## Task requirements
Every line of the data should be output word for word.

*** Block opens ***

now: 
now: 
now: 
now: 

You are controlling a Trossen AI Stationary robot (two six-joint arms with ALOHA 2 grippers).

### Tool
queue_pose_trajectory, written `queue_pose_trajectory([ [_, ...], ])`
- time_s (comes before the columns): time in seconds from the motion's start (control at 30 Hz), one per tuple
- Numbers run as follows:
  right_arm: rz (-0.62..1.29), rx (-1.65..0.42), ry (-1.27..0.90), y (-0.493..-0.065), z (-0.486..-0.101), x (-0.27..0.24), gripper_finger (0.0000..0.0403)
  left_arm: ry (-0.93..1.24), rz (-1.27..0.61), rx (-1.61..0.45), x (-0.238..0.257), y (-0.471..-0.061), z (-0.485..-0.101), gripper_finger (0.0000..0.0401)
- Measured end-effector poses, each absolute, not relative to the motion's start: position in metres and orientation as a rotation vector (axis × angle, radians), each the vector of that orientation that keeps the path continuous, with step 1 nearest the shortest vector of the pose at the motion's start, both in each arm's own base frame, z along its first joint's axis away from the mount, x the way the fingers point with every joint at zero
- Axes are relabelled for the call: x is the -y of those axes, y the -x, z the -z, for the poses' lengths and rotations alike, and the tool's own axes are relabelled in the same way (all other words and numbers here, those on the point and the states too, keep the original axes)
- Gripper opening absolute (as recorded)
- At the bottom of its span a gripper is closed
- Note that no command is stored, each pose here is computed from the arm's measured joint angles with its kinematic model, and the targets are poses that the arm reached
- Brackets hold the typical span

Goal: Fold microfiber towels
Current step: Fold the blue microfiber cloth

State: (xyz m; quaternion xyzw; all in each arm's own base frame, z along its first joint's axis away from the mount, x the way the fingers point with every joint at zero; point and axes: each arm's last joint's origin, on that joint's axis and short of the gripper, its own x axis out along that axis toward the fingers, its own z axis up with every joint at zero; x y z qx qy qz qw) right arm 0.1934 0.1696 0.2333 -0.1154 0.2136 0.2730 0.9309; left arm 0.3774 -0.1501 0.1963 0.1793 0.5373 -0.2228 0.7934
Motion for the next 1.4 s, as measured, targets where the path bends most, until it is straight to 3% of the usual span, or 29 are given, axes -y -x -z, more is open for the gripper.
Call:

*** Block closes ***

## Output of the exercise
now: 
now: 
now: 
now: 

You are controlling a Trossen AI Stationary robot (two six-joint arms with ALOHA 2 grippers).

### Tool
queue_pose_trajectory, written `queue_pose_trajectory([ [_, ...], ])`
- time_s (comes before the columns): time in seconds from the motion's start (control at 30 Hz), one per tuple
- Numbers run as follows:
  right_arm: rz (-0.62..1.29), rx (-1.65..0.42), ry (-1.27..0.90), y (-0.493..-0.065), z (-0.486..-0.101), x (-0.27..0.24), gripper_finger (0.0000..0.0403)
  left_arm: ry (-0.93..1.24), rz (-1.27..0.61), rx (-1.61..0.45), x (-0.238..0.257), y (-0.471..-0.061), z (-0.485..-0.101), gripper_finger (0.0000..0.0401)
- Measured end-effector poses, each absolute, not relative to the motion's start: position in metres and orientation as a rotation vector (axis × angle, radians), each the vector of that orientation that keeps the path continuous, with step 1 nearest the shortest vector of the pose at the motion's start, both in each arm's own base frame, z along its first joint's axis away from the mount, x the way the fingers point with every joint at zero
- Axes are relabelled for the call: x is the -y of those axes, y the -x, z the -z, for the poses' lengths and rotations alike, and the tool's own axes are relabelled in the same way (all other words and numbers here, those on the point and the states too, keep the original axes)
- Gripper opening absolute (as recorded)
- At the bottom of its span a gripper is closed
- Note that no command is stored, each pose here is computed from the arm's measured joint angles with its kinematic model, and the targets are poses that the arm reached
- Brackets hold the typical span

Goal: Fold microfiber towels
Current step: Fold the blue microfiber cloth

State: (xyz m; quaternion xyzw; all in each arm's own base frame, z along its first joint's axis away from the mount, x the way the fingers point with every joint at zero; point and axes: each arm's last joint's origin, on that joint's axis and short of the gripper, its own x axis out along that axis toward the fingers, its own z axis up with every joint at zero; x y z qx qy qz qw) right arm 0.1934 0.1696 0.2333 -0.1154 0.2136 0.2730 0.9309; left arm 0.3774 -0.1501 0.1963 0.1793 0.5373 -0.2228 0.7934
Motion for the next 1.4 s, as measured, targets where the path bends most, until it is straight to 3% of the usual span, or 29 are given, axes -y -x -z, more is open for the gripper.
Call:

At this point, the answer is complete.